* [Try it]: Scan the entries line by line and return those with "power".

* [Provided entries]:
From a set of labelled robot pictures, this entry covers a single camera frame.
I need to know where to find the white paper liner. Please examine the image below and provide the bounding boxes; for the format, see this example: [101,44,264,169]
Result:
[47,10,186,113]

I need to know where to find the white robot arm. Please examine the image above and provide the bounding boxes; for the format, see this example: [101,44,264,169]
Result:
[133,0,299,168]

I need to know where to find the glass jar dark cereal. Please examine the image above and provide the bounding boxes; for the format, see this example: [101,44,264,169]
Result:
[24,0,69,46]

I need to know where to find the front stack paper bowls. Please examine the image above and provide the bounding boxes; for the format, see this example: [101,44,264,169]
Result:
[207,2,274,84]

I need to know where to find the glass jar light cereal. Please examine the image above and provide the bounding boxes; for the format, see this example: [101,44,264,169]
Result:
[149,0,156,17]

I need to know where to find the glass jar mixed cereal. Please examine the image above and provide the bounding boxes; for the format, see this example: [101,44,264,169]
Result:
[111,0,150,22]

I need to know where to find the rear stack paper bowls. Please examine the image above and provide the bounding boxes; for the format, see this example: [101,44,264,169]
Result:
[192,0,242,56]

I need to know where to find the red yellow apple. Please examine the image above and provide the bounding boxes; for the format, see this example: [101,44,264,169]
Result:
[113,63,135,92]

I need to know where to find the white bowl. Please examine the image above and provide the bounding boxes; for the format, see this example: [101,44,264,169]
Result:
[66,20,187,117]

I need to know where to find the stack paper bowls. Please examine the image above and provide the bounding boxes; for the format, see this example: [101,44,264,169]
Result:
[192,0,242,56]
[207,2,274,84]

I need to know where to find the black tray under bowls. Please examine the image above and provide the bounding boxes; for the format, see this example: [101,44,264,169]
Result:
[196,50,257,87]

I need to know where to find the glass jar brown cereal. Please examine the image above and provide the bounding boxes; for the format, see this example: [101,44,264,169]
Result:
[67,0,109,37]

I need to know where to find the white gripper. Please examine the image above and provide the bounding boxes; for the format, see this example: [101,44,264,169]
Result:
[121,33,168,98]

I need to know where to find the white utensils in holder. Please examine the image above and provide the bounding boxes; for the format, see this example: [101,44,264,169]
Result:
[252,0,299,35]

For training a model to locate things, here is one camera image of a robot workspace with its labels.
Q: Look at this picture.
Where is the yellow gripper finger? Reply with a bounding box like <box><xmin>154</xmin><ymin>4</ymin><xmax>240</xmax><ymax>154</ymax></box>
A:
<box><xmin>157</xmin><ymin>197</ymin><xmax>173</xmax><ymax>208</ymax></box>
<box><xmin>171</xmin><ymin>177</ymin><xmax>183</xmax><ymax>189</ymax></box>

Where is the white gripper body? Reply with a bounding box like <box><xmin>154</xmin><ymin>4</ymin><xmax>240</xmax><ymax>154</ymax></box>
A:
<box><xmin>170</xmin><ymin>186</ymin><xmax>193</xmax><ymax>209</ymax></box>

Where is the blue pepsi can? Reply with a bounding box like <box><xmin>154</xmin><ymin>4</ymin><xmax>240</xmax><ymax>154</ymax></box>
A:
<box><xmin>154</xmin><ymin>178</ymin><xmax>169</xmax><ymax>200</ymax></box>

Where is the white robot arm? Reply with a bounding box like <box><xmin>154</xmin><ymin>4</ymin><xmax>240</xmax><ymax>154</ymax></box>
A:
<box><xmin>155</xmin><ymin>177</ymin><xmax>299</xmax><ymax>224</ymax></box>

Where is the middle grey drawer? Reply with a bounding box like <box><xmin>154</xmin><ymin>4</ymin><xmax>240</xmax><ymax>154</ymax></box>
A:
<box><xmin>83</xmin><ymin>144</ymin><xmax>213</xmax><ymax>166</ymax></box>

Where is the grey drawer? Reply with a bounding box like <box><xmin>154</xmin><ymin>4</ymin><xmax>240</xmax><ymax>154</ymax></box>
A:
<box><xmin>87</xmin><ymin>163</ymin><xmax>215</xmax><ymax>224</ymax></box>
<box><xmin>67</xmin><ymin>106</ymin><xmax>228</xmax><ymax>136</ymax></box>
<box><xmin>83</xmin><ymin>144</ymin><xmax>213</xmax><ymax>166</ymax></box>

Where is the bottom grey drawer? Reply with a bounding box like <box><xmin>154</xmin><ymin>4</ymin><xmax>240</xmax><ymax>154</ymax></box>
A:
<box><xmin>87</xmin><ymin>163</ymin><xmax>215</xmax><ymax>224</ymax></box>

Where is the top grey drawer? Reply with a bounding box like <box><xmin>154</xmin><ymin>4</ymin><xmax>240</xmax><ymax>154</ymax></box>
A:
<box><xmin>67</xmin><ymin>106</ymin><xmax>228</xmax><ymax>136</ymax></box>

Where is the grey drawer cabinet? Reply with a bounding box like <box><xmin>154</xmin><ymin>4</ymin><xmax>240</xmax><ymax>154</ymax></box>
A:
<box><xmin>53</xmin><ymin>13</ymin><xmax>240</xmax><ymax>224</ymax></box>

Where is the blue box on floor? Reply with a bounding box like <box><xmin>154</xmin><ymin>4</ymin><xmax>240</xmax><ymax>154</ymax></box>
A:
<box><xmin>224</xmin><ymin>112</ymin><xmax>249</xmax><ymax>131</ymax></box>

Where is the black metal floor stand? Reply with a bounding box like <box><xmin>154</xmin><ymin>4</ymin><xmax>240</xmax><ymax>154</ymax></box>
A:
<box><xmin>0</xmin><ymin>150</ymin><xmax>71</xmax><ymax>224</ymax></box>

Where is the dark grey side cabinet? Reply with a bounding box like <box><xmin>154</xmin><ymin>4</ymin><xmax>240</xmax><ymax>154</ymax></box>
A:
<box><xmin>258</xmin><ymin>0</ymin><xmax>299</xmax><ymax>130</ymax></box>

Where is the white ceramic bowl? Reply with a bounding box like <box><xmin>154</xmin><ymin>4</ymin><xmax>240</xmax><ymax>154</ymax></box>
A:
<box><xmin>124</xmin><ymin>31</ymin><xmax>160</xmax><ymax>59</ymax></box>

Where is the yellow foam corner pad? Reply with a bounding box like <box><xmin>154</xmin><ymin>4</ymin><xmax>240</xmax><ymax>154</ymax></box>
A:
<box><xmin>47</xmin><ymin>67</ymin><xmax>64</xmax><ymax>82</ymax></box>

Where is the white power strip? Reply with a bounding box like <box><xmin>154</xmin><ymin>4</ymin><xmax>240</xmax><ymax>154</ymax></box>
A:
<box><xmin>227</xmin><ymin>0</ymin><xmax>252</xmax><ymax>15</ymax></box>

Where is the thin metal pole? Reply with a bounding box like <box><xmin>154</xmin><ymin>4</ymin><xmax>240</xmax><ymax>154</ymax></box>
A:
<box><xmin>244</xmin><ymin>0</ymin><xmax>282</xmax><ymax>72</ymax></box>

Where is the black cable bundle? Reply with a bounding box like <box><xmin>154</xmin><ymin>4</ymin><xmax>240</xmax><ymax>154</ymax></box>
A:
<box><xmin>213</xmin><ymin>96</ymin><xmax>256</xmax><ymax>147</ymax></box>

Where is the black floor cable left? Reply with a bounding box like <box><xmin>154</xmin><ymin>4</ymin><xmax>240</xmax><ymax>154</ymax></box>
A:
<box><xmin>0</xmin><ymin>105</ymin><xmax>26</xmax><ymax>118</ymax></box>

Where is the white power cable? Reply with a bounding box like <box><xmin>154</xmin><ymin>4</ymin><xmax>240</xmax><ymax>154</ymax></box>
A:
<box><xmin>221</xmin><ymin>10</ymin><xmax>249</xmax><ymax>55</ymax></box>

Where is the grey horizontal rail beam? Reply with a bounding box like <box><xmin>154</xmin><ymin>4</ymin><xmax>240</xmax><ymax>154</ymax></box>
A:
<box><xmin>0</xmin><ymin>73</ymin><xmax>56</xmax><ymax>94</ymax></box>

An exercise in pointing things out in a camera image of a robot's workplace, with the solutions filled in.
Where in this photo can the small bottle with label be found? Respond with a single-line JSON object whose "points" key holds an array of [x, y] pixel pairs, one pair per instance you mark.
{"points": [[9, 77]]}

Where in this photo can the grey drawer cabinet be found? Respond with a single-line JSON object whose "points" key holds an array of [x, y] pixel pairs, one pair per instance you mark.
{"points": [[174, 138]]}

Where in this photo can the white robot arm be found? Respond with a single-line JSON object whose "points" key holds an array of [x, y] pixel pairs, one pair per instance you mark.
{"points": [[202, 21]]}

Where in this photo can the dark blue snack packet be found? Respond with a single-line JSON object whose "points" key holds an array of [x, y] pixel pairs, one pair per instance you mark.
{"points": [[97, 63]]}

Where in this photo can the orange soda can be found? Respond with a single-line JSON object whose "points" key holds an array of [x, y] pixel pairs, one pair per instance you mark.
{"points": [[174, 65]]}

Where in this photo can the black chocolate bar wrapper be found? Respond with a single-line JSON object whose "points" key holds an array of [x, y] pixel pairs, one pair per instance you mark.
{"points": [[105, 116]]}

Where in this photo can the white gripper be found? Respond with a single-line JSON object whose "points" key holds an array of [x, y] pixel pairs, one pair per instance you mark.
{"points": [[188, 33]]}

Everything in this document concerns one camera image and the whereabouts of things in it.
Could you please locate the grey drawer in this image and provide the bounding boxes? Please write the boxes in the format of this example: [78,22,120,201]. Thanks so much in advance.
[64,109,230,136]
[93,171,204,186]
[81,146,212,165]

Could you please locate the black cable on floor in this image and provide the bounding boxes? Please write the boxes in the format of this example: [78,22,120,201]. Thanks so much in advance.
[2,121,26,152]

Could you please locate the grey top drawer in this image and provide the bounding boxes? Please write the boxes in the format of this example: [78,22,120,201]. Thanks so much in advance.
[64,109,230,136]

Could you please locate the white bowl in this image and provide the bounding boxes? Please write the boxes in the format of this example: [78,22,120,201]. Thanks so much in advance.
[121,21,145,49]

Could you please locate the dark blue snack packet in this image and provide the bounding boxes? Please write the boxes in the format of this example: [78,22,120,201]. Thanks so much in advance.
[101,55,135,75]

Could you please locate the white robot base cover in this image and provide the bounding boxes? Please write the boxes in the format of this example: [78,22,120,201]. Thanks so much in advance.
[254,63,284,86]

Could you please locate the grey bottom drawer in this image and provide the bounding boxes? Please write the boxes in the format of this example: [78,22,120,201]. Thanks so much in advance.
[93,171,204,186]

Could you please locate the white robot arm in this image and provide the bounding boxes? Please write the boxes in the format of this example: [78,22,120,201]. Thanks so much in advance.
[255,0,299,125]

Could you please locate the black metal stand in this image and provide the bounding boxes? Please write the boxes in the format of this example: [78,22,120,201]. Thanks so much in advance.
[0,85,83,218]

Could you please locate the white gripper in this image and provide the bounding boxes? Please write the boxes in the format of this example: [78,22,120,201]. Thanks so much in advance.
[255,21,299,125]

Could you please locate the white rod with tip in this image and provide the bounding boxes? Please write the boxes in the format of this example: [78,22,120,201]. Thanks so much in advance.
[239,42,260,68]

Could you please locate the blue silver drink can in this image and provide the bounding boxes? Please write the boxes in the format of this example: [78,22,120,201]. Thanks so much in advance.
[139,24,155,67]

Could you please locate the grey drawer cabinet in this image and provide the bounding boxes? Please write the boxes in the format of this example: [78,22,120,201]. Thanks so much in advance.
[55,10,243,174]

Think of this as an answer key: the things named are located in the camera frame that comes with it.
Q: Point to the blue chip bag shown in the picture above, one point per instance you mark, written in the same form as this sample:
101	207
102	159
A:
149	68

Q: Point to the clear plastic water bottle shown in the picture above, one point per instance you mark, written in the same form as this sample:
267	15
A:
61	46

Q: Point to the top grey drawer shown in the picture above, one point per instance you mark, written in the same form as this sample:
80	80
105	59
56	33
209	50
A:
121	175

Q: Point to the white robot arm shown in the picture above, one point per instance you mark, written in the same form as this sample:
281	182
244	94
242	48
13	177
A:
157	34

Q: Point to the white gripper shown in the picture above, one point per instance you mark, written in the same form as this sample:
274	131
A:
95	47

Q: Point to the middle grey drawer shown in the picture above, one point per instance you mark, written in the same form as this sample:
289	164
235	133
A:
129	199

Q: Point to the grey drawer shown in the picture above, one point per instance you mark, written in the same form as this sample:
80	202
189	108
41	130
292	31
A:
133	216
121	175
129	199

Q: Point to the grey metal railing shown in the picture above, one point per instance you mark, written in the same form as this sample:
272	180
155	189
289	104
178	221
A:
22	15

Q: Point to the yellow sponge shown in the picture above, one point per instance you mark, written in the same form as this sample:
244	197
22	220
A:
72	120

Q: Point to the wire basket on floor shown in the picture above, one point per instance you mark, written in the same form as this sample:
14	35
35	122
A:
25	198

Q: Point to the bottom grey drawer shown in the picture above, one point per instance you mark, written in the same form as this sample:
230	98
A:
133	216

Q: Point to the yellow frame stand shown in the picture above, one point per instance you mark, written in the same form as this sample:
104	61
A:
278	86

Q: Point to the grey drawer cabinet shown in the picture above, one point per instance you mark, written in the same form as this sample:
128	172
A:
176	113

* [Result of the exercise]:
Where is the white power strip? Reply with a bounding box like <box><xmin>154</xmin><ymin>4</ymin><xmax>240</xmax><ymax>154</ymax></box>
Where is the white power cable? Reply with a bounding box like <box><xmin>154</xmin><ymin>4</ymin><xmax>240</xmax><ymax>154</ymax></box>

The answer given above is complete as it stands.